> EXERCISE DETAILS: Lines with the word "requests" in them are the ones to copy from the records.

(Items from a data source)
+ + + +
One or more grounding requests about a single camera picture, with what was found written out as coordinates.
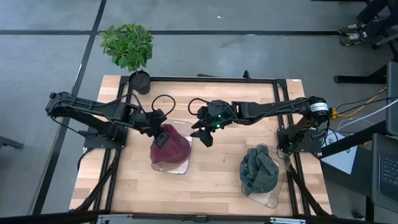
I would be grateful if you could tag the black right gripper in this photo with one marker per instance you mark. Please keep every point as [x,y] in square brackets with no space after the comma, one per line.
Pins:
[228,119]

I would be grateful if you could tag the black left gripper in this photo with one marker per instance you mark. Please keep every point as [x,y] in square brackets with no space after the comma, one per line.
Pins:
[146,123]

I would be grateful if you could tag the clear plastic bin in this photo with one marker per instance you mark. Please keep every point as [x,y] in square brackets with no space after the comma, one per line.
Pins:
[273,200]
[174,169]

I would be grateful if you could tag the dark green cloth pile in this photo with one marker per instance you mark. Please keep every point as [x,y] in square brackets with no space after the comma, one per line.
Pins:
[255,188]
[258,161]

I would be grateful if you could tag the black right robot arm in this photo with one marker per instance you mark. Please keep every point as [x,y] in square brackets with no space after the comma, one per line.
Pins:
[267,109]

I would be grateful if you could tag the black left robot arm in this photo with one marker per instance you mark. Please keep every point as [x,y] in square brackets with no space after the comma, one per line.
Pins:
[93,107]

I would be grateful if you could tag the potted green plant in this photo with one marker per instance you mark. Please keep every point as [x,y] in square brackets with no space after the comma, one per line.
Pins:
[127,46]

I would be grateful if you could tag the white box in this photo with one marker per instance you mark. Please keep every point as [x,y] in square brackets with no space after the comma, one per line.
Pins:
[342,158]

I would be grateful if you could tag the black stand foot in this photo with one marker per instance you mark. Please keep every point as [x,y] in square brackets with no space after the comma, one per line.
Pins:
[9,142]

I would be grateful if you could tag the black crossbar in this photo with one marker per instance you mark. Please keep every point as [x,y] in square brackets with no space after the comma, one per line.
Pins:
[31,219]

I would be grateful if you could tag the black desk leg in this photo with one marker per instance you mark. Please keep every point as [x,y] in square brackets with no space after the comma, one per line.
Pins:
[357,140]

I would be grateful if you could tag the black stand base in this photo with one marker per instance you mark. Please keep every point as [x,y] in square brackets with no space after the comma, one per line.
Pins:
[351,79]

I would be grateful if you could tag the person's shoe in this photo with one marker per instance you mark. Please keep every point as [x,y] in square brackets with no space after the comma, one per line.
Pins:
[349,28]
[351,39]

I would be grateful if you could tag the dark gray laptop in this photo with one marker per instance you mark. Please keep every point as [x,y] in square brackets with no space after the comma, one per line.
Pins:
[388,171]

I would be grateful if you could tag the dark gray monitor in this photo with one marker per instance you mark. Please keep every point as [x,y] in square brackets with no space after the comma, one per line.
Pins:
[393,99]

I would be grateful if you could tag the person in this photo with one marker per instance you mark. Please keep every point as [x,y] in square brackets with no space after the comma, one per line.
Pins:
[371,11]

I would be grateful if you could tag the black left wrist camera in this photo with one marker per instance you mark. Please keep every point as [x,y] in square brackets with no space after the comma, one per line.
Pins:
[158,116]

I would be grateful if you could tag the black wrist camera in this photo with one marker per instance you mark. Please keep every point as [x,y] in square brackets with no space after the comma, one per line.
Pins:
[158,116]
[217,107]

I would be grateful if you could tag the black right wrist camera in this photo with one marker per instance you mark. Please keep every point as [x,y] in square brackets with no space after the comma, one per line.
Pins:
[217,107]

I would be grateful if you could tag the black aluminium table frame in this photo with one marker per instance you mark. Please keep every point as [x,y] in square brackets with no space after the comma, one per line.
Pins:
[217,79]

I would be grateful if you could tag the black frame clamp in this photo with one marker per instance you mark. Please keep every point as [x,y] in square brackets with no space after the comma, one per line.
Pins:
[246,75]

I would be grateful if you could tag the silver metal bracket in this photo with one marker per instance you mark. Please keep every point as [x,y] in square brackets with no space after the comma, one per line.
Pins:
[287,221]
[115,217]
+ + + +
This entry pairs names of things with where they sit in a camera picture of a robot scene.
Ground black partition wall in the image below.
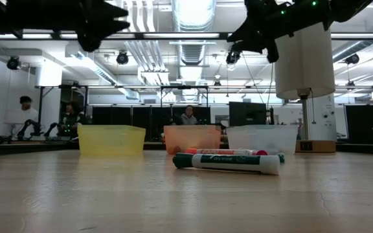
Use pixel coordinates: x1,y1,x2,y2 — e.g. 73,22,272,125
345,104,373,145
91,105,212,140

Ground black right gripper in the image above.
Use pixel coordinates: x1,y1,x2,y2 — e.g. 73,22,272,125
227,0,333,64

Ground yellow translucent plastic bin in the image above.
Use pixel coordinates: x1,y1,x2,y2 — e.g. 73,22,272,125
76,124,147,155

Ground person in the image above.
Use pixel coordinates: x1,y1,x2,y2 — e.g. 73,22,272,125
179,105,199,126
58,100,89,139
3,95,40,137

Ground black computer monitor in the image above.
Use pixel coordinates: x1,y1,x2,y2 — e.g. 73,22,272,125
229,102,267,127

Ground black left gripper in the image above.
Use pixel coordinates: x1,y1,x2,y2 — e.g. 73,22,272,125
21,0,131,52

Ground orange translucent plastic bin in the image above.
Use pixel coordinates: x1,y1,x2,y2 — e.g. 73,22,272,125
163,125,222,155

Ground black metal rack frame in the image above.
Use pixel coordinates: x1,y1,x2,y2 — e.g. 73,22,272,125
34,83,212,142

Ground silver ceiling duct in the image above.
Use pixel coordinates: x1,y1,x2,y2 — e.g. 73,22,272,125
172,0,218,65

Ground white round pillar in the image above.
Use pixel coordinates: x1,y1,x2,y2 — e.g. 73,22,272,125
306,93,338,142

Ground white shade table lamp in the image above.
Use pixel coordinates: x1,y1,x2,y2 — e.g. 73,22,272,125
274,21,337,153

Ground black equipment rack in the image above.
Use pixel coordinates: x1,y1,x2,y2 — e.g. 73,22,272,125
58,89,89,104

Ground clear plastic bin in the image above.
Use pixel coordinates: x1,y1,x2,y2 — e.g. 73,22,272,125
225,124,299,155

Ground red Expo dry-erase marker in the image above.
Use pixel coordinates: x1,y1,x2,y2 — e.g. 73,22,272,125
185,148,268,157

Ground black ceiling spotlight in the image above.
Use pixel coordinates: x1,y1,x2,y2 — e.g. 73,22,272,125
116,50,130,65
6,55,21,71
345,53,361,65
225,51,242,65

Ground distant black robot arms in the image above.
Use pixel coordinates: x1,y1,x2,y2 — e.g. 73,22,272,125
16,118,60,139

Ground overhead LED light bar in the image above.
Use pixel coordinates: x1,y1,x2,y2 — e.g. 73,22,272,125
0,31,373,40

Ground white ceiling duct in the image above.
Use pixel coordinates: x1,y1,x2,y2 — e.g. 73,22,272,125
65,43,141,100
+ + + +
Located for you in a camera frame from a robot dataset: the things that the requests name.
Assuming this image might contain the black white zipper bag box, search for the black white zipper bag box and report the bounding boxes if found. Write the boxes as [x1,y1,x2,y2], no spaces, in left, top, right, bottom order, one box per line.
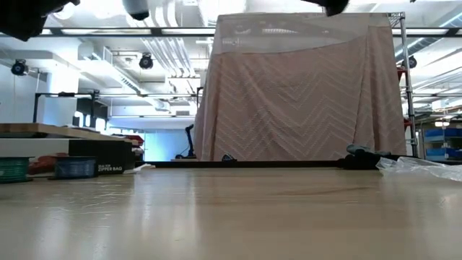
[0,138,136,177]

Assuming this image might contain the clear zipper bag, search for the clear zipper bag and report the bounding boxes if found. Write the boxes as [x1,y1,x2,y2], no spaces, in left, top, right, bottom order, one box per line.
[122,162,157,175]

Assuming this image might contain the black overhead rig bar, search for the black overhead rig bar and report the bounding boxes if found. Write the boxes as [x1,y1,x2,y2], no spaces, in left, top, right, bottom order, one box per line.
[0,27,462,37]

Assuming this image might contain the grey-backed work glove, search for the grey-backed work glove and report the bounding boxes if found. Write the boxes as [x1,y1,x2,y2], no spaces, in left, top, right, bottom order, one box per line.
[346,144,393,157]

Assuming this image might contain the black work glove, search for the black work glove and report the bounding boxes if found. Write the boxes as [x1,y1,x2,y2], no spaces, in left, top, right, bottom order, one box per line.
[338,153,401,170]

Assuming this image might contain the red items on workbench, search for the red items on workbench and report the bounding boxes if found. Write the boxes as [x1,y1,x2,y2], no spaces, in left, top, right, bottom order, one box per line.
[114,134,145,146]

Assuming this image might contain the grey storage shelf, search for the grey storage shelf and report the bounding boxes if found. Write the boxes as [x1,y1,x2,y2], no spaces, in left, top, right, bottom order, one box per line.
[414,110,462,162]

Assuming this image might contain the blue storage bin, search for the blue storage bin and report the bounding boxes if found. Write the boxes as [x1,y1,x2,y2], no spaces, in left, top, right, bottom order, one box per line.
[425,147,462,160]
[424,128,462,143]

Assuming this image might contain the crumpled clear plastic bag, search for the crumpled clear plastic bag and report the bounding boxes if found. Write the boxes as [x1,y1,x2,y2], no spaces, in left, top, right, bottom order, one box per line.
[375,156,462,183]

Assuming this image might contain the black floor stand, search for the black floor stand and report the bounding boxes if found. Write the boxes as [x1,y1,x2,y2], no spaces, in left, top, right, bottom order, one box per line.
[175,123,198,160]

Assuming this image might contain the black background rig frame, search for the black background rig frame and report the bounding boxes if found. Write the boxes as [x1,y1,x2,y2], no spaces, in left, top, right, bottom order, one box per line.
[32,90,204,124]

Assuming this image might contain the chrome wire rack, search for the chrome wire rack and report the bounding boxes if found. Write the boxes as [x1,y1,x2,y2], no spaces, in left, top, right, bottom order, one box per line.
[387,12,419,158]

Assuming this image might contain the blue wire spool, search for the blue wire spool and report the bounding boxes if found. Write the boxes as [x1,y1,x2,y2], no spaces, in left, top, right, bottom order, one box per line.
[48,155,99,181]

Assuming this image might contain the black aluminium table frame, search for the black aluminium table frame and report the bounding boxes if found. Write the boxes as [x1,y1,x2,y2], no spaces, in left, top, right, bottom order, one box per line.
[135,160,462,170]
+ + + +
> YOUR RESPONSE:
One or more grounding requests about a single camera picture, with what was found written out as coordinates.
Located for you in a camera frame from a robot dataset: the things that the requests name.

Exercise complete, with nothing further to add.